• **REQUIREMENT**:
The result should be the listing below restated word for word, with images left out.
== DATA EXTRACT
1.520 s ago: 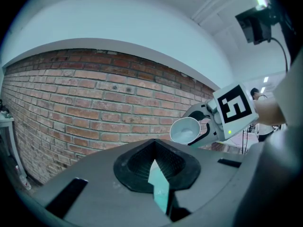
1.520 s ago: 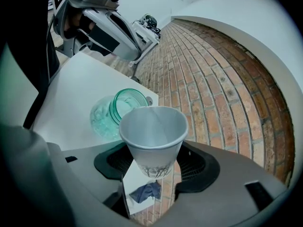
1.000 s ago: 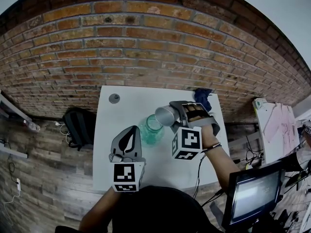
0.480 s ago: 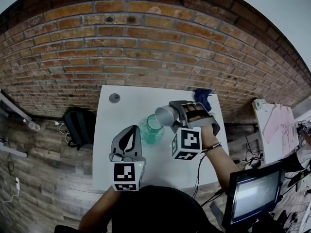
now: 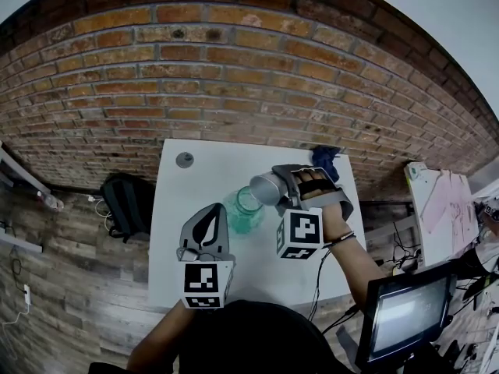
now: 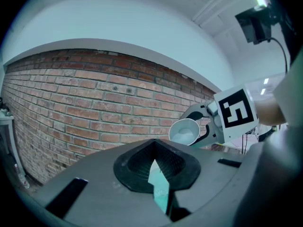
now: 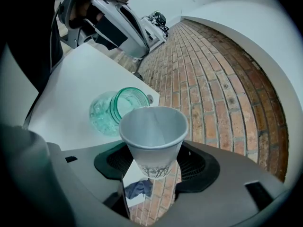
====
• **TASK RESULT**:
1.520 s ago: 
1.520 s ago: 
1.000 s ago: 
0.480 s ago: 
now: 
now: 
now: 

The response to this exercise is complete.